#### Assigned task
Could you copy every line of the data that contains the word "vertices"?

#### Study material

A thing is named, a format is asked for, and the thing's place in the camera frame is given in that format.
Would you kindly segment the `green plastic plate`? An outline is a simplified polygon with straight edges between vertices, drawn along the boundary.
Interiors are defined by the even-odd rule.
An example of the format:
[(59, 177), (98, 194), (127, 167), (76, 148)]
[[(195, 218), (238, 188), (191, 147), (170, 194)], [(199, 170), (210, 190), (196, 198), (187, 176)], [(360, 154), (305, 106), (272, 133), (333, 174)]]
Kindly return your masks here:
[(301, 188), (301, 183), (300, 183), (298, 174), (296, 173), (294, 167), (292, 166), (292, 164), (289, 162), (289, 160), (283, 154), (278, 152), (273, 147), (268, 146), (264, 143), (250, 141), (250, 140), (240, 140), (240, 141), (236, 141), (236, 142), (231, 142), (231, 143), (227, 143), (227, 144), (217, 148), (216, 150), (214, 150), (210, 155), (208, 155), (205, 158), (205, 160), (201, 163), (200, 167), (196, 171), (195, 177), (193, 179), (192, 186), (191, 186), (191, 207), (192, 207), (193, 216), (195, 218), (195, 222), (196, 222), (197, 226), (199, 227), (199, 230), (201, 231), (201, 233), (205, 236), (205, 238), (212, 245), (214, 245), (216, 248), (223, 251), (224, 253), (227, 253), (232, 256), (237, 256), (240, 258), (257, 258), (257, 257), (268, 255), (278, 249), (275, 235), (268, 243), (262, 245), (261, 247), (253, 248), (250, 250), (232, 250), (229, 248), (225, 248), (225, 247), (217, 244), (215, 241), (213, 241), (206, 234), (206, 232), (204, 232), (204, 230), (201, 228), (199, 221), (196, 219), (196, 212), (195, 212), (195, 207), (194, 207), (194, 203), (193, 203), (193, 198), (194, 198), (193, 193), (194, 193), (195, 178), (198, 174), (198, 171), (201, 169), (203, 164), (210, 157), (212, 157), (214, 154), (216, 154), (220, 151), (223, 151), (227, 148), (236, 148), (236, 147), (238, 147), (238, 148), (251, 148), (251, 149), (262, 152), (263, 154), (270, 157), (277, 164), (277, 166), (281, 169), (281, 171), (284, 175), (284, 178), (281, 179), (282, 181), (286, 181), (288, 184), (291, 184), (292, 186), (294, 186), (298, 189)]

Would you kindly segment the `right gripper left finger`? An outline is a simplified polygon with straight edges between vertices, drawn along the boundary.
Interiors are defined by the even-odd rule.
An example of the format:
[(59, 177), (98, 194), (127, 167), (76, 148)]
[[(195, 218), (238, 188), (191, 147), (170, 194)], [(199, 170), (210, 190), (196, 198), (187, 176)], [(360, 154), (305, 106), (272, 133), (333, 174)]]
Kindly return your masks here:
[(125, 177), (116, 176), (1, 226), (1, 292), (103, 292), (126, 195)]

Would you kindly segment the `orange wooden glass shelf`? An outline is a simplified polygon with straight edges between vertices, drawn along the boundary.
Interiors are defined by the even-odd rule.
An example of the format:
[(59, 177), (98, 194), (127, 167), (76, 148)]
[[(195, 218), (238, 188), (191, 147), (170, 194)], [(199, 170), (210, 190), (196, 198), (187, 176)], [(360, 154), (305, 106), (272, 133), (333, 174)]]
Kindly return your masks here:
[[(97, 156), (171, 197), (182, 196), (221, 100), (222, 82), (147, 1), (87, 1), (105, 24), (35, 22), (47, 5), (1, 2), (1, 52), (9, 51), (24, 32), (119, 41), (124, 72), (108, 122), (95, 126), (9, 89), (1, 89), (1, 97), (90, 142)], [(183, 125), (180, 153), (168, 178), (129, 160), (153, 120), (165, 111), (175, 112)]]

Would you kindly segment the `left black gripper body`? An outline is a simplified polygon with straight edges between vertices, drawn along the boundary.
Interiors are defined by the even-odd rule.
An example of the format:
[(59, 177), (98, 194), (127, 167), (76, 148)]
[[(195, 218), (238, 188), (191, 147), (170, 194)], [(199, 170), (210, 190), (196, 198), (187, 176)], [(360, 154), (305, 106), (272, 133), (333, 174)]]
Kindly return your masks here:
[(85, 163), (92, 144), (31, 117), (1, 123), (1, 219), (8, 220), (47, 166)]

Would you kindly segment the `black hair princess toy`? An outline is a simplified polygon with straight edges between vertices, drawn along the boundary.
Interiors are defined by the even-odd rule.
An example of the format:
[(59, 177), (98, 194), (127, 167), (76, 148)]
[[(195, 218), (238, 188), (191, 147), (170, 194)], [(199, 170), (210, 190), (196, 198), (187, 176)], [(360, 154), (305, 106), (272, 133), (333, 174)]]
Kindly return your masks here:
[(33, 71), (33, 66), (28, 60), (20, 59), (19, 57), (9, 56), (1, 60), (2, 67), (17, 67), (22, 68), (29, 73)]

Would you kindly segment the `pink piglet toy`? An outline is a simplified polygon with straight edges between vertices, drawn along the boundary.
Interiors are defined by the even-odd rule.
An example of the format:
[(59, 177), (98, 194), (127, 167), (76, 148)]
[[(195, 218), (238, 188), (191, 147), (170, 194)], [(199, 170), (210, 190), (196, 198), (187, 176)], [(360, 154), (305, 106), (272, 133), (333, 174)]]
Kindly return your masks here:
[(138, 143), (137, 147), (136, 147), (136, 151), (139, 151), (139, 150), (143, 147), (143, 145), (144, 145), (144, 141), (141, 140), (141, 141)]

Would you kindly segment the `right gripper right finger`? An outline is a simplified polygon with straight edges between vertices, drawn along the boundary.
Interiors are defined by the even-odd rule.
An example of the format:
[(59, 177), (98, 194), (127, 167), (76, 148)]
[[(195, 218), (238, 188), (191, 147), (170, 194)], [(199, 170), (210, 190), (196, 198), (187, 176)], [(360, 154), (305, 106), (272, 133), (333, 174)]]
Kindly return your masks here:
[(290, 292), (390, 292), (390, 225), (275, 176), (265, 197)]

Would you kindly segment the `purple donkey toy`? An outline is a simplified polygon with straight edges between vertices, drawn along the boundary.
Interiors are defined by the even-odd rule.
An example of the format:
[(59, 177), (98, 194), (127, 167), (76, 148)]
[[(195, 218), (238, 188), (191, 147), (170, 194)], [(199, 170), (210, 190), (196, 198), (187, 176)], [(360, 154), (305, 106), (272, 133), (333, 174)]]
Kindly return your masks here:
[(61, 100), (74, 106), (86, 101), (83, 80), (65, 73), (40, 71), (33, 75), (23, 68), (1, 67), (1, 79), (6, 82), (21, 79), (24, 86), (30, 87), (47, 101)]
...
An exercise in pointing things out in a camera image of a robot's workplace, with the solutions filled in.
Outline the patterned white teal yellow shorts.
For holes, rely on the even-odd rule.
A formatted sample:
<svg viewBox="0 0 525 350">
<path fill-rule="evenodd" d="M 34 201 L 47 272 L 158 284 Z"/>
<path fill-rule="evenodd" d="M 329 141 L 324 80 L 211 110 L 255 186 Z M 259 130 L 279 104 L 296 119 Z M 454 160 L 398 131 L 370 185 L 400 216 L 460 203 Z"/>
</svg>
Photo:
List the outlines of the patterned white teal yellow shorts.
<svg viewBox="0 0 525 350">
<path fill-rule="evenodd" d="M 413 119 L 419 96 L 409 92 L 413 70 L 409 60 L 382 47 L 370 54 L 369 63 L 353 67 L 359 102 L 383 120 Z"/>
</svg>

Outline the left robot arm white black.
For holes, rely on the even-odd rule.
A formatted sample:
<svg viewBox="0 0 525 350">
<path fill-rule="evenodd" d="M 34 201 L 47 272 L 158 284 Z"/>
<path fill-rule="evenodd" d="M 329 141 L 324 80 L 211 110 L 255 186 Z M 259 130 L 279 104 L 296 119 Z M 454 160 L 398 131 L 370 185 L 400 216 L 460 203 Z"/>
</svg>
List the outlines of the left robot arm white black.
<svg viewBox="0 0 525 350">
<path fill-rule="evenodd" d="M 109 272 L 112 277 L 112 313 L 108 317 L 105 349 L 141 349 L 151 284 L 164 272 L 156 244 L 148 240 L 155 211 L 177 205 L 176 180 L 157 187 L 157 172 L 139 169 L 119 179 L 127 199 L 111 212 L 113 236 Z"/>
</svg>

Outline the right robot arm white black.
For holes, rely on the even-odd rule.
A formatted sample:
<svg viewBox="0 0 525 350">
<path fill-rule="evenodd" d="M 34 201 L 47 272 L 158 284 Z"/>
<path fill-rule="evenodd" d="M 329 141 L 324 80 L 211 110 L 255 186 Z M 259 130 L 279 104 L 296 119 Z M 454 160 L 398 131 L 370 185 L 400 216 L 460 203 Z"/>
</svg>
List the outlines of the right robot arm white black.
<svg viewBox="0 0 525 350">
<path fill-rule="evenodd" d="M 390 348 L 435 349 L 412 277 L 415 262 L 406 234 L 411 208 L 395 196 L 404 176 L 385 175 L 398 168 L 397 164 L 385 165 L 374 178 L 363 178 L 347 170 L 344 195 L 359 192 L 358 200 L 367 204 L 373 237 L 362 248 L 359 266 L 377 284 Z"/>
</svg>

#### Solution to this exercise
Would you kindly segment the `green plastic plate`? An outline is a simplified polygon with straight edges between vertices, drawn along the boundary.
Would you kindly segment the `right gripper left finger`? An outline is a simplified polygon with straight edges between vertices, drawn along the boundary.
Would you kindly segment the `orange wooden glass shelf`? An outline is a simplified polygon with straight edges between vertices, drawn along the boundary.
Would you kindly segment the `left black gripper body`? An outline is a simplified polygon with straight edges between vertices, drawn along the boundary.
Would you kindly segment the `black hair princess toy`? An outline is a simplified polygon with straight edges between vertices, drawn along the boundary.
Would you kindly segment the `pink piglet toy`? An outline is a simplified polygon with straight edges between vertices, drawn along the boundary.
Would you kindly segment the `right gripper right finger`? An outline is a simplified polygon with straight edges between vertices, drawn along the boundary.
Would you kindly segment the `purple donkey toy`? An outline is a simplified polygon with straight edges between vertices, drawn along the boundary.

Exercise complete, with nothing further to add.